## EXERCISE BRIEF
Your answer should consist of each line below that includes the word "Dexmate".

══ RECORDS PROVIDED

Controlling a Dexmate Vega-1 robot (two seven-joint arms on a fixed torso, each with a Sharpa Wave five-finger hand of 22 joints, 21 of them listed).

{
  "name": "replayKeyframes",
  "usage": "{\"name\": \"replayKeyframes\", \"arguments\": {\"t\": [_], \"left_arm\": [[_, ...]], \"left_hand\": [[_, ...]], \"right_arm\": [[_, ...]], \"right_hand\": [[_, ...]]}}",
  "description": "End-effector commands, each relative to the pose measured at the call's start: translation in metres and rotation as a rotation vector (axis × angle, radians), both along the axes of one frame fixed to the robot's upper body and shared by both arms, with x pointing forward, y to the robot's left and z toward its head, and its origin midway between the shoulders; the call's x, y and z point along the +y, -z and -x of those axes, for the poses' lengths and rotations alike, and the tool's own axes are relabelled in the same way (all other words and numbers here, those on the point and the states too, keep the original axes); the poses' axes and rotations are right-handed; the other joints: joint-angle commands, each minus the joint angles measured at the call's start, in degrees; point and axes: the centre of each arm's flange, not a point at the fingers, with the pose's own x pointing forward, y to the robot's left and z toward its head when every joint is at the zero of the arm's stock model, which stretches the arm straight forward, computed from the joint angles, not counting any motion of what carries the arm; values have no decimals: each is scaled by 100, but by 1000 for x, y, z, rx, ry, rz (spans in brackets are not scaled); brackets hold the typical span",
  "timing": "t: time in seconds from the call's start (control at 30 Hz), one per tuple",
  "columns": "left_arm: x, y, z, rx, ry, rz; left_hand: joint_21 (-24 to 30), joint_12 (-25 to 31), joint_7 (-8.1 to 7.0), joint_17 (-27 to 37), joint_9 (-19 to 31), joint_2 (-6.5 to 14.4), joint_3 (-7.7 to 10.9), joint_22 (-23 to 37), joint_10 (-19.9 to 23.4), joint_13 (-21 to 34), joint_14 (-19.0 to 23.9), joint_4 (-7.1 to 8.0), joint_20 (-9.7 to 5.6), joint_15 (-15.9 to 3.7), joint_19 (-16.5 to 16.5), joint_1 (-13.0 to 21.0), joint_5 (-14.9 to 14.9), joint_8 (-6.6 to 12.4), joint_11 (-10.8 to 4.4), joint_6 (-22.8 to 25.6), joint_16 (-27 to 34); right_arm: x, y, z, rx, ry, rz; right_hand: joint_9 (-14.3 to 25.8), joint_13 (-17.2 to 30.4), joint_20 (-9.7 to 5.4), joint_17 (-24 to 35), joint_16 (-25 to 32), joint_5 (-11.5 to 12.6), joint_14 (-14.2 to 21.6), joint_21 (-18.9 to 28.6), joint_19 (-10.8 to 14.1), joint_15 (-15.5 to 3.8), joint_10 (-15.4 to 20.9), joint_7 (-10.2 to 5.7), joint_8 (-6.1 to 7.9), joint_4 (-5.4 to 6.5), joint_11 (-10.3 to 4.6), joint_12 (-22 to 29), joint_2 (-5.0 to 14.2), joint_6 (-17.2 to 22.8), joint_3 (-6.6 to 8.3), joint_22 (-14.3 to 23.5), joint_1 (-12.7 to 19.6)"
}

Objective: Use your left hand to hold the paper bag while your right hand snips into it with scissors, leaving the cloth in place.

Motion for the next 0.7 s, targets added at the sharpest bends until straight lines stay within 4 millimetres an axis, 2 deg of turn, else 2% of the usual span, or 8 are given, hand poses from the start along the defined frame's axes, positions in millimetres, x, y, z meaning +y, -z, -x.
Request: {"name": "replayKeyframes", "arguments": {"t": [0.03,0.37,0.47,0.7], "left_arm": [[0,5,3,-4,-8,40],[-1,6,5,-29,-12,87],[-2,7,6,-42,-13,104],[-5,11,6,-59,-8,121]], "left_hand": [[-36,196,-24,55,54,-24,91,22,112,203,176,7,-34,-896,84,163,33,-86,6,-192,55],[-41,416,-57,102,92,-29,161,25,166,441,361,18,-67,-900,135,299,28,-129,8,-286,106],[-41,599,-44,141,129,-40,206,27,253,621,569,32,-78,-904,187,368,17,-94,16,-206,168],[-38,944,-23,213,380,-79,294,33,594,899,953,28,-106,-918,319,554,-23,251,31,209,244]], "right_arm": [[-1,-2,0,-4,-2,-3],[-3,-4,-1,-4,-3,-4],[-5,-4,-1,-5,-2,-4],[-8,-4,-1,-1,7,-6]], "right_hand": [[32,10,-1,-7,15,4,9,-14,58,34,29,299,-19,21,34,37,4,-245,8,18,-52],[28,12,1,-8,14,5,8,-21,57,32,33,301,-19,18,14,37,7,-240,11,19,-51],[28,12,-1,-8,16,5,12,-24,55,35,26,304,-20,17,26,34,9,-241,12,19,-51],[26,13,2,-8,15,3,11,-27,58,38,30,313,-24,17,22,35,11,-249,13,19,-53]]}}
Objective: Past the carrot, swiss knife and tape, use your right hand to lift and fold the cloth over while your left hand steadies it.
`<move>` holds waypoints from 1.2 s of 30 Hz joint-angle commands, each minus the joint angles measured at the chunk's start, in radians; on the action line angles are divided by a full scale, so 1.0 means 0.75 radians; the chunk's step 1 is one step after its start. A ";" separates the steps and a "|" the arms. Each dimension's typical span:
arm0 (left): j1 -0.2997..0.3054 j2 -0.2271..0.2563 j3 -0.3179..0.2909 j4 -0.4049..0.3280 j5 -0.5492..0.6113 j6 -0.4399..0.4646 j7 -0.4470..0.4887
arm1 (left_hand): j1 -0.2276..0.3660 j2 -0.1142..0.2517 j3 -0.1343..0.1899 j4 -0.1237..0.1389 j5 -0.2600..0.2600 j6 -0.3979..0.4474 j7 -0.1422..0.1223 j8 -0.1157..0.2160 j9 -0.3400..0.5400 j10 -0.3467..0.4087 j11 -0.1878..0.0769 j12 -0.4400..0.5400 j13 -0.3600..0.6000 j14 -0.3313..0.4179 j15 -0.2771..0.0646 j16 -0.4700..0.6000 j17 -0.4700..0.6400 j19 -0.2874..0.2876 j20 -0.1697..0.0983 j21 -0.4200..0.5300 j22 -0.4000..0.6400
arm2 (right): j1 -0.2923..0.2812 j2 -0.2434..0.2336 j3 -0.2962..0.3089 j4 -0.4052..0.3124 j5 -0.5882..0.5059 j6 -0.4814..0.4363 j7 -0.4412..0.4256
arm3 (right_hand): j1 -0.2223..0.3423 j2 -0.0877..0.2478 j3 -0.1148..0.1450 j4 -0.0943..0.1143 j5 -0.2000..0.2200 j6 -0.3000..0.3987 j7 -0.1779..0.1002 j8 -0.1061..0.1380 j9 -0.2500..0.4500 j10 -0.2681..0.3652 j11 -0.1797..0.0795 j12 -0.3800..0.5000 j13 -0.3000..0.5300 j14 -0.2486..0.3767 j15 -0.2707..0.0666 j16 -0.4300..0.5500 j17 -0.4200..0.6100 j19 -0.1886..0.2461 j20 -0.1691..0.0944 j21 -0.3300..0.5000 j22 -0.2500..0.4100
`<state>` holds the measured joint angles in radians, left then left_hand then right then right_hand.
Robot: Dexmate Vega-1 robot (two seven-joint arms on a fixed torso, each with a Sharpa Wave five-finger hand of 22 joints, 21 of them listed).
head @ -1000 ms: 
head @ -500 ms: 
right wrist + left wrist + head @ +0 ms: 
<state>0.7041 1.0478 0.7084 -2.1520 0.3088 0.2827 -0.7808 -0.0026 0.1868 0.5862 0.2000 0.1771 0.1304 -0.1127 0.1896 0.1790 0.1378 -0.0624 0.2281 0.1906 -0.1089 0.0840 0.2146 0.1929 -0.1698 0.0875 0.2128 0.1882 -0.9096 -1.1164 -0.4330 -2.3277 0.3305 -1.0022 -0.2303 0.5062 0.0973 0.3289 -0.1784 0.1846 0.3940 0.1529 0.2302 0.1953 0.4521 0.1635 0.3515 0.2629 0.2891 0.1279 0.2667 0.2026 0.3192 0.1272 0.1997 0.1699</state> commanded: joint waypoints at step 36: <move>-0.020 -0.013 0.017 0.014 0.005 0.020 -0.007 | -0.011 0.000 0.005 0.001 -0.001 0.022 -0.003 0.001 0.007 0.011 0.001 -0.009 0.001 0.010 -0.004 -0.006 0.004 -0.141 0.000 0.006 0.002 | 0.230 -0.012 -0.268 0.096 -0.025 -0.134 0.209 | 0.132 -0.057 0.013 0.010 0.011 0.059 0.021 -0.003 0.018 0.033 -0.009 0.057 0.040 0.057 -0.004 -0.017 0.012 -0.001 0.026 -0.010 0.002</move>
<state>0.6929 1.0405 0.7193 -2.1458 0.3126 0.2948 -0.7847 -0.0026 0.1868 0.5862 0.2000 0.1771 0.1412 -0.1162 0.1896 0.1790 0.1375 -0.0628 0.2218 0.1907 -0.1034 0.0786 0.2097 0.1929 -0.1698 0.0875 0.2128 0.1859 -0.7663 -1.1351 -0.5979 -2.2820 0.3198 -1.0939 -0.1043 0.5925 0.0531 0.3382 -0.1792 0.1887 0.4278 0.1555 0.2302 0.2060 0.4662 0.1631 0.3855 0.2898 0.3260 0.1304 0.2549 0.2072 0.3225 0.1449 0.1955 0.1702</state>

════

## WRITTEN ANSWER
Controlling a Dexmate Vega-1 robot (two seven-joint arms on a fixed torso, each with a Sharpa Wave five-finger hand of 22 joints, 21 of them listed).
Robot: Dexmate Vega-1 robot (two seven-joint arms on a fixed torso, each with a Sharpa Wave five-finger hand of 22 joints, 21 of them listed).

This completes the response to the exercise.